**Your instructions:**
Extract each line of the data and write it out again exactly.

--- Supplied material ---

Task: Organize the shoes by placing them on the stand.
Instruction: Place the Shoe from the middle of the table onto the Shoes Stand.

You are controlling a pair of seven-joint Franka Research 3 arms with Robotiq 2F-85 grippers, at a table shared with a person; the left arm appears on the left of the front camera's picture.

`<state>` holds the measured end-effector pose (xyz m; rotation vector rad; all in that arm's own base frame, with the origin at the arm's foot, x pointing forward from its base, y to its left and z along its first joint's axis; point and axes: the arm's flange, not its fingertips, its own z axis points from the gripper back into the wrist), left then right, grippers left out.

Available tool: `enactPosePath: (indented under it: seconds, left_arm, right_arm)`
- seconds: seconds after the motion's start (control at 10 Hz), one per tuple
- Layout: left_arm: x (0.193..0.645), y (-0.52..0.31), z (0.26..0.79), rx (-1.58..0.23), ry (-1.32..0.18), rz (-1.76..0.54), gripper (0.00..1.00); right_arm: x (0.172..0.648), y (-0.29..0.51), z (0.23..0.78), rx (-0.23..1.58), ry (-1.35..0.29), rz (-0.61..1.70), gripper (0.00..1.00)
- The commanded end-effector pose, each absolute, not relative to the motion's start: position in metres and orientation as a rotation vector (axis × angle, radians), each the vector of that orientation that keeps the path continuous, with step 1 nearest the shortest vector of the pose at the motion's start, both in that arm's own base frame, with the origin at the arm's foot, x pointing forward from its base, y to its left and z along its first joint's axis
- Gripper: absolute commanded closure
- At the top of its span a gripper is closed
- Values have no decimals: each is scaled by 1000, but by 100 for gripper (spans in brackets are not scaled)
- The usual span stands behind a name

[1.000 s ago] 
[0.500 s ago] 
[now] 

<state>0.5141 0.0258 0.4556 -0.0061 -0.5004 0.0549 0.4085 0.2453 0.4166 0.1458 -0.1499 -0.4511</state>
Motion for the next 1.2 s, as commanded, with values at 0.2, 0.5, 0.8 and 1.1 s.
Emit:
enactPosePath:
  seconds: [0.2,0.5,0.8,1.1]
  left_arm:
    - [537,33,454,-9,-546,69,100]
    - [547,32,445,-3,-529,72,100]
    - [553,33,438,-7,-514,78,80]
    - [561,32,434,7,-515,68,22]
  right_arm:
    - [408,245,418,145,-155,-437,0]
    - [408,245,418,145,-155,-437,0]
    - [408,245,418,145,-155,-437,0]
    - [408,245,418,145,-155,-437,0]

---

**Finished task:**
Task: Organize the shoes by placing them on the stand.
Instruction: Place the Shoe from the middle of the table onto the Shoes Stand.

You are controlling a pair of seven-joint Franka Research 3 arms with Robotiq 2F-85 grippers, at a table shared with a person; the left arm appears on the left of the front camera's picture.

`<state>` holds the measured end-effector pose (xyz m; rotation vector rad; all in that arm's own base frame, with the origin at the arm's foot, x pointing forward from its base, y to its left and z along its first joint's axis; point and axes: the arm's flange, not its fingertips, its own z axis points from the gripper back into the wrist), left then right, grippers left out.

Available tool: `enactPosePath: (indented under it: seconds, left_arm, right_arm)`
- seconds: seconds after the motion's start (control at 10 Hz), one per tuple
- Layout: left_arm: x (0.193..0.645), y (-0.52..0.31), z (0.26..0.79), rx (-1.58..0.23), ry (-1.32..0.18), rz (-1.76..0.54), gripper (0.00..1.00); right_arm: x (0.172..0.648), y (-0.29..0.51), z (0.23..0.78), rx (-0.23..1.58), ry (-1.35..0.29), rz (-0.61..1.70), gripper (0.00..1.00)
- The commanded end-effector pose, each absolute, not relative to the motion's start: position in metres and orientation as a rotation vector (axis × angle, radians), each the vector of that orientation that keeps the path continuous, with step 1 nearest the shortest vector of the pose at the motion's start, both in that arm's own base frame, with the origin at the arm's foot, x pointing forward from its base, y to its left and z along its first joint's axis
- Gripper: absolute commanded closure
- At the top of its span a gripper is closed
- Values have no decimals: each is scaled by 1000, but by 100 for gripper (spans in brackets are not scaled)
- The usual span stands behind a name

[1.000 s ago] 
[0.500 s ago] 
[now] 

<state>0.5141 0.0258 0.4556 -0.0061 -0.5004 0.0549 0.4085 0.2453 0.4166 0.1458 -0.1499 -0.4511</state>
Motion for the next 1.2 s, as commanded, with values at 0.2, 0.5, 0.8 and 1.1 s.
Emit:
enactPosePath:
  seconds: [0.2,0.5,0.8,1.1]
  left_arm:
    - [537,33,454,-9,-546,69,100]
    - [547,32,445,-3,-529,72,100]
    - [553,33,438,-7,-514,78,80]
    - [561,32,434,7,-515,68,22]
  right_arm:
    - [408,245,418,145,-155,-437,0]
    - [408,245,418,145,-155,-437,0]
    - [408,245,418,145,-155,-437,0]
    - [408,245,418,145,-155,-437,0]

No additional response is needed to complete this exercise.